I'm getting different results for this fiddle on Google Chrome (14.0.835.186) and Firefox (6.0.2).
Can anyone explain the discrepancy? What is the behaviour determined by the specifications?
EDIT: On Firefox I s开发者_运维知识库ee [0]
, [0, 1]
, etc. On Chrome I see [0, 1, 2, 3, 4]
, [0, 1, 2, 3, 4]
, [0, 1, 2, 3, 4]
, etc.
I'm using Mac OS 10.6.8.
Firefox is more technically correct in this case as it outputs the state of the object at each point in the loop whereas Chrome is apparently waiting until the end of the loop to output each console.log, but I'm not aware of a standards specification that covers the console host object.

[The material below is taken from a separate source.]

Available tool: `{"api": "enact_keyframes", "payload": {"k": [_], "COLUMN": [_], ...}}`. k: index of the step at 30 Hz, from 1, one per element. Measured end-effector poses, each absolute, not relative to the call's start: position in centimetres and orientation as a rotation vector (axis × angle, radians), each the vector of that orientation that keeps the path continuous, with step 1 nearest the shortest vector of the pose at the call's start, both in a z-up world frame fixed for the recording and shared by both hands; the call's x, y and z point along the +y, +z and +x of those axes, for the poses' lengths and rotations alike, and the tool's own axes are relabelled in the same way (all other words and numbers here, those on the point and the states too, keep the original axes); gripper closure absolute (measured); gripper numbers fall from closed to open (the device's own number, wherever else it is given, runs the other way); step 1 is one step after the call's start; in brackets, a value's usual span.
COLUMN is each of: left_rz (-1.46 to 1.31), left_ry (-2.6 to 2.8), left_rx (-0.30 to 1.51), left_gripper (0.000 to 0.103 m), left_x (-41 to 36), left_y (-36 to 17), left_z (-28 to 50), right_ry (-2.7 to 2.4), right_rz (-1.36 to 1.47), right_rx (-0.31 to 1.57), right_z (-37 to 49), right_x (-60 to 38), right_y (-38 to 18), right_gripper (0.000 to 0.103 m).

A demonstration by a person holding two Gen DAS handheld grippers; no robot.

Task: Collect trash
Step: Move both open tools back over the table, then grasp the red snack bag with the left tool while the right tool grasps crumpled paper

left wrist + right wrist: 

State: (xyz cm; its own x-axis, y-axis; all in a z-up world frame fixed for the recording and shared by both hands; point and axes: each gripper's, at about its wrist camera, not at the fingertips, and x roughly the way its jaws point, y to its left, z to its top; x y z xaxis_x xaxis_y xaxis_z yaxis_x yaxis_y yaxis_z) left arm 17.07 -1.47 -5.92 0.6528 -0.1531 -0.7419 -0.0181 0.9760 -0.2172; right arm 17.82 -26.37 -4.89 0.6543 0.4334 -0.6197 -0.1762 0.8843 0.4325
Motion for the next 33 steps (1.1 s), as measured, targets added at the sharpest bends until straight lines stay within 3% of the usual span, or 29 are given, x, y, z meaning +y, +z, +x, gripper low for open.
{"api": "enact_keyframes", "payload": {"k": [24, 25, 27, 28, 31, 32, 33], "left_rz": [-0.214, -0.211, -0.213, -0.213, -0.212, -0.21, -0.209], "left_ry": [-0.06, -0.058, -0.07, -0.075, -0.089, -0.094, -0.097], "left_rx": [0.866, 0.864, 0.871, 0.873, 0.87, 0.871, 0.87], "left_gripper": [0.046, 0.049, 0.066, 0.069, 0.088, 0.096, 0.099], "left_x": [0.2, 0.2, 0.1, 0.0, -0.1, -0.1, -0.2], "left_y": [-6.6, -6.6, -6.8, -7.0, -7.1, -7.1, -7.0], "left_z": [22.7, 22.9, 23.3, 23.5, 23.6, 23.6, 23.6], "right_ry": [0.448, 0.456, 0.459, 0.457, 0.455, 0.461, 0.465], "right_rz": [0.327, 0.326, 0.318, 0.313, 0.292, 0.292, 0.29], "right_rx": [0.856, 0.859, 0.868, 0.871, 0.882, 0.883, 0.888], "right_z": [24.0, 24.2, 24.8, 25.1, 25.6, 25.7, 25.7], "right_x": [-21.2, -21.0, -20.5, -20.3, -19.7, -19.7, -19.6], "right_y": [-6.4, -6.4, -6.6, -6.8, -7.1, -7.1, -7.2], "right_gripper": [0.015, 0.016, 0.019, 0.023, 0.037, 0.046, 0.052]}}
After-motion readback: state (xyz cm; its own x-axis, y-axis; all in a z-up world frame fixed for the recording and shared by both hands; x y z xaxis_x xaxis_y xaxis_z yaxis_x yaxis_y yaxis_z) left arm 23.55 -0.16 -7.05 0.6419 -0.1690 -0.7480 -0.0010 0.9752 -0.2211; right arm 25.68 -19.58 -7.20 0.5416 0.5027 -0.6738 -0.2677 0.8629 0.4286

See this jsFiddle: http://jsfiddle.net/jfriend00/LRGP2/ to show that this is only console.log that has this odd behavior.
See:
- Your example with console.log before the loop
- Your example using document.write
- Bizarre console.log behaviour in Chrome Developer Tools
It's an odd behavior or the console, though I can't tell you why.
Edit: Just to make sure it's clear, this is a 'bug' in the console only, there is no problem with the way the arrays are created in Chrome.
You are logging a live object.
Try the code below (fiddle) and see the difference:
var i, test = [];
for(i=0; i<5; i++) {
test.push(i);
console.log( test.toString() ); // notice .toString() addition
}
Btw, same and aggravated example can be seen in Opera Dragongfly - arrays are even clickable and expandable there.